● Exercise:
Which lines below contain "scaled"? Copy every one of them.

(Extracted records)
++++++++++
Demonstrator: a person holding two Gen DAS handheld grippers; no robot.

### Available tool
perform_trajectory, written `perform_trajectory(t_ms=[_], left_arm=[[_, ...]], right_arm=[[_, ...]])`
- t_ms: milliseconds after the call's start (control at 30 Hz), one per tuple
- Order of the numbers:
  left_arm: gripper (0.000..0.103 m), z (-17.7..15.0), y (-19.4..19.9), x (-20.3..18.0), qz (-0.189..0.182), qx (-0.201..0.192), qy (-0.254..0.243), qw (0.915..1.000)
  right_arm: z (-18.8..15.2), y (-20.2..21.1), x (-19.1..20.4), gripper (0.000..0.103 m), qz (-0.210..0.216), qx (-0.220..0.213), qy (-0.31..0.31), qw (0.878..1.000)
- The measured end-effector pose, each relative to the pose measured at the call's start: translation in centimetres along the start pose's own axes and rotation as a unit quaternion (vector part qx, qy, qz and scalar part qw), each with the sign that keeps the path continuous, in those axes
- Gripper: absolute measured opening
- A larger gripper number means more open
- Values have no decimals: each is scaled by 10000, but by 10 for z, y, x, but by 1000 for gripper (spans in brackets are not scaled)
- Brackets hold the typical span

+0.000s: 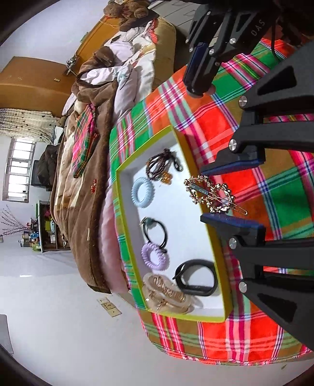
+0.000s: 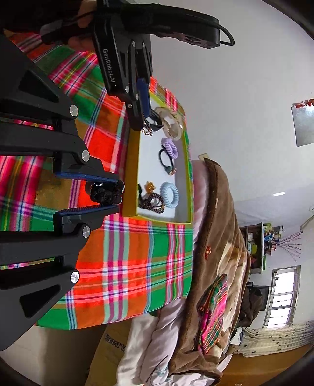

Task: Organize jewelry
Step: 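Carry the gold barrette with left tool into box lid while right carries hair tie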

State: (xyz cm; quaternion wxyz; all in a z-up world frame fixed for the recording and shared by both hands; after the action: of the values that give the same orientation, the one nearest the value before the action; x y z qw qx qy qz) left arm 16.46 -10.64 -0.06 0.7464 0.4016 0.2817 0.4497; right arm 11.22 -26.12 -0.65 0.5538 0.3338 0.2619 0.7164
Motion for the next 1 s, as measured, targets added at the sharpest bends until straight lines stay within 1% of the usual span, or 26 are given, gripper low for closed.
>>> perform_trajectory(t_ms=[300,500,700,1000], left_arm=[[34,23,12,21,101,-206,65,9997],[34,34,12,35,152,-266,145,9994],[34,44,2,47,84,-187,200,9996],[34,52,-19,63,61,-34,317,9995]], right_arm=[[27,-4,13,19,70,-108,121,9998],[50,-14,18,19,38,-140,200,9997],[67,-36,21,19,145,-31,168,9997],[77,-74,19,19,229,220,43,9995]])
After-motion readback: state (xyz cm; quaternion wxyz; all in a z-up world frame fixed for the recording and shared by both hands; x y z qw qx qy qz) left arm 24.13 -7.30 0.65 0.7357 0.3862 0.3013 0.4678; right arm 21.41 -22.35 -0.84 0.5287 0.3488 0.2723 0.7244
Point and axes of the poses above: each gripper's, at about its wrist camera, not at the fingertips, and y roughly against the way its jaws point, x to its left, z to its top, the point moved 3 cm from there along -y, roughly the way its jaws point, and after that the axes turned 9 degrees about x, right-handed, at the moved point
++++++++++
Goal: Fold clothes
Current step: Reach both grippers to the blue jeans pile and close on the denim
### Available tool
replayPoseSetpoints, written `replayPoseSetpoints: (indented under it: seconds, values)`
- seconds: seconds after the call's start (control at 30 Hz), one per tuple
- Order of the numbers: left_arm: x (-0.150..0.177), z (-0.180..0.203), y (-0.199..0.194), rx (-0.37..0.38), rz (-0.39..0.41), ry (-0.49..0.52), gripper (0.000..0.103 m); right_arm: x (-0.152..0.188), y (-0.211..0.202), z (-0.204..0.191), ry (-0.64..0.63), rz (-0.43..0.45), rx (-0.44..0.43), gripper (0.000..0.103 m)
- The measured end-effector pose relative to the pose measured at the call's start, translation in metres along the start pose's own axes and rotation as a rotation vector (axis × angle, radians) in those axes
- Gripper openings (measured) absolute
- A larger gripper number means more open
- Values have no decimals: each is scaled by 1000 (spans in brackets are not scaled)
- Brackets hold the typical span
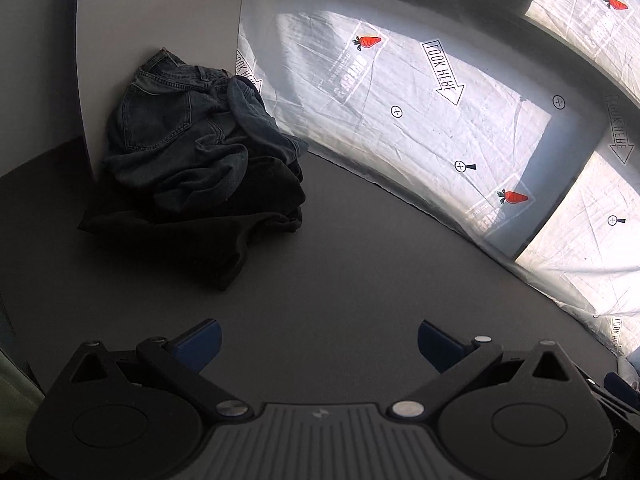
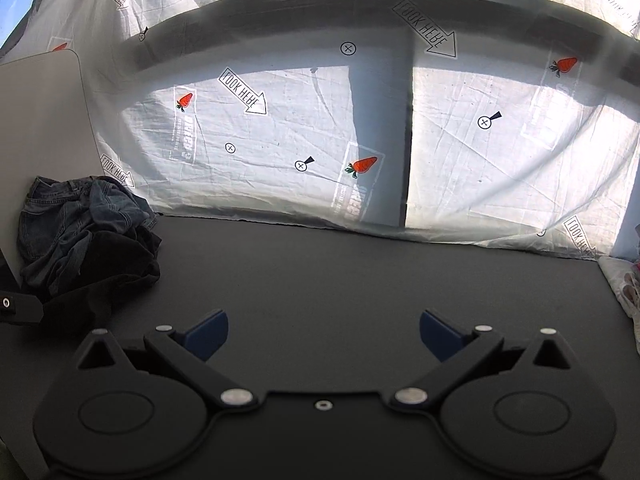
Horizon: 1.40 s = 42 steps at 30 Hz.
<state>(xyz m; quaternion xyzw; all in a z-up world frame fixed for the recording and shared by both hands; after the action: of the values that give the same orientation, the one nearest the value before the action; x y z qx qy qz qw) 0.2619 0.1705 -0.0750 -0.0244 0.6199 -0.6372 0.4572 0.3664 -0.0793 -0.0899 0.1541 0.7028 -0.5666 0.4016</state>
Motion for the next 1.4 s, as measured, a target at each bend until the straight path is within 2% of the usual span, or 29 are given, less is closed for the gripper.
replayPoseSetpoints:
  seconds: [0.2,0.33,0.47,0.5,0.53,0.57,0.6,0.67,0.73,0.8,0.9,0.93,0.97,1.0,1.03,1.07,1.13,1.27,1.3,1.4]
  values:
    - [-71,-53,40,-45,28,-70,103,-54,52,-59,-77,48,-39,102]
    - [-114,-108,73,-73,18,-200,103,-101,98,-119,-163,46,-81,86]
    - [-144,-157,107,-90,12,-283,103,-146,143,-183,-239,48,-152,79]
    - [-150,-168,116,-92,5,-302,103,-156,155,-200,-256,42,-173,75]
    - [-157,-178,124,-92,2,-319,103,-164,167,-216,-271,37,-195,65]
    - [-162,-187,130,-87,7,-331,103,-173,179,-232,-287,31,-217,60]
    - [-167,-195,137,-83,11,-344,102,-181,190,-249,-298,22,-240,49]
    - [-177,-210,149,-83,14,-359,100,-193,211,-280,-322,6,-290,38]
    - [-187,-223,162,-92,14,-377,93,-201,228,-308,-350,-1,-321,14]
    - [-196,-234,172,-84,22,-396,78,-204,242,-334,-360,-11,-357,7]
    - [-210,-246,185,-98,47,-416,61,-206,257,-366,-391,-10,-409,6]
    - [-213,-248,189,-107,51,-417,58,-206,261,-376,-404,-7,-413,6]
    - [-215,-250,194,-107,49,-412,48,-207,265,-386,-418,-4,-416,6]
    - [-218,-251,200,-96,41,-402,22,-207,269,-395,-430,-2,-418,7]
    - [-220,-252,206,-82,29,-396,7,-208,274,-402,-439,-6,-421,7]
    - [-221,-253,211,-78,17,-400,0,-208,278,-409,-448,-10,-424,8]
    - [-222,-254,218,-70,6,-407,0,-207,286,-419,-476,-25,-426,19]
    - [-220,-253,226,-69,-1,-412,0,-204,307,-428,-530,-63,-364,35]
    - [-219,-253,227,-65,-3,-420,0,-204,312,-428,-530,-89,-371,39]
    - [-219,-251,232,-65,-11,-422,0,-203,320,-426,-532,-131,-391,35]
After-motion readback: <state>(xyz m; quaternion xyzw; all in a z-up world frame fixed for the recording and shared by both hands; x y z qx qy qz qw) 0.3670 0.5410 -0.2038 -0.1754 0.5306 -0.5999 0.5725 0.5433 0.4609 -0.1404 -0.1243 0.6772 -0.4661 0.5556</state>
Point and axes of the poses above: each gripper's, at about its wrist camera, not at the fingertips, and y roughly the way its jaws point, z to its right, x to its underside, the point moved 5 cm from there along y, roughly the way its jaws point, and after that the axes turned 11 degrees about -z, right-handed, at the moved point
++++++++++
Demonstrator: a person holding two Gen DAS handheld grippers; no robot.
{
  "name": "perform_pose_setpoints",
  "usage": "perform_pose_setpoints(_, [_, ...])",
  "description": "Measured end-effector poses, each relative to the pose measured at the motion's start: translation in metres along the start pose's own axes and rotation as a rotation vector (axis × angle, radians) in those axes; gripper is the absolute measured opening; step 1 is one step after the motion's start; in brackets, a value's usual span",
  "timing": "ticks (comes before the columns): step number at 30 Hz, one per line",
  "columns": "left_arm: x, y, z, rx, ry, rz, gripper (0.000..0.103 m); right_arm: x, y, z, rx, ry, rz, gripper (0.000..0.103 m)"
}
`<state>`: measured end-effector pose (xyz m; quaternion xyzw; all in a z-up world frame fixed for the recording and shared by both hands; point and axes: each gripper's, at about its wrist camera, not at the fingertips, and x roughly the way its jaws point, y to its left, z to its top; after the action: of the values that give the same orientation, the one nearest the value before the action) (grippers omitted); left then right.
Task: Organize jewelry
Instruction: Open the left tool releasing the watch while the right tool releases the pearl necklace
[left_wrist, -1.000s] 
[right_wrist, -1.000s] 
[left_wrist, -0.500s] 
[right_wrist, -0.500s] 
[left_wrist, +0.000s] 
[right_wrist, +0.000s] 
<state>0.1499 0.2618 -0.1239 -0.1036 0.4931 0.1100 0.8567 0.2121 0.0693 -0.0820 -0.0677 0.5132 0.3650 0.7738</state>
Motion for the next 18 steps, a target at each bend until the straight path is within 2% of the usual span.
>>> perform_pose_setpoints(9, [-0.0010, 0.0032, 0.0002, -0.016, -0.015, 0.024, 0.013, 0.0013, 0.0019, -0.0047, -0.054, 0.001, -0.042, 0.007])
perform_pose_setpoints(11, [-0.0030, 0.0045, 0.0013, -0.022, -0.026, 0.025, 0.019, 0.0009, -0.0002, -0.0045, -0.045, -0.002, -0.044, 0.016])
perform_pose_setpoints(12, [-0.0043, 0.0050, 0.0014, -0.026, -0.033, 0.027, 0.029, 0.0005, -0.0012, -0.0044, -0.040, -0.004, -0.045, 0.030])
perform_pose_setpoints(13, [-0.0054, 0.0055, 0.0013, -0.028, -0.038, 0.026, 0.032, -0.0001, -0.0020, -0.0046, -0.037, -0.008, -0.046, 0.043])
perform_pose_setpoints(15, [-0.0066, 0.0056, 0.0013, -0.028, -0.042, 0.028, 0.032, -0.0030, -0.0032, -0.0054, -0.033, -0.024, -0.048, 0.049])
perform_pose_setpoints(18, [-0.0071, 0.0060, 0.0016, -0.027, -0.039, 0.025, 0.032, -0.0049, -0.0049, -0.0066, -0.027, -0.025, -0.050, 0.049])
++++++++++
● Solution for this problem:
- Values have no decimals: each is scaled by 10000, but by 10 for z, y, x, but by 1000 for gripper (spans in brackets are not scaled)
- Values have no decimals: each is scaled by 1000 (spans in brackets are not scaled)

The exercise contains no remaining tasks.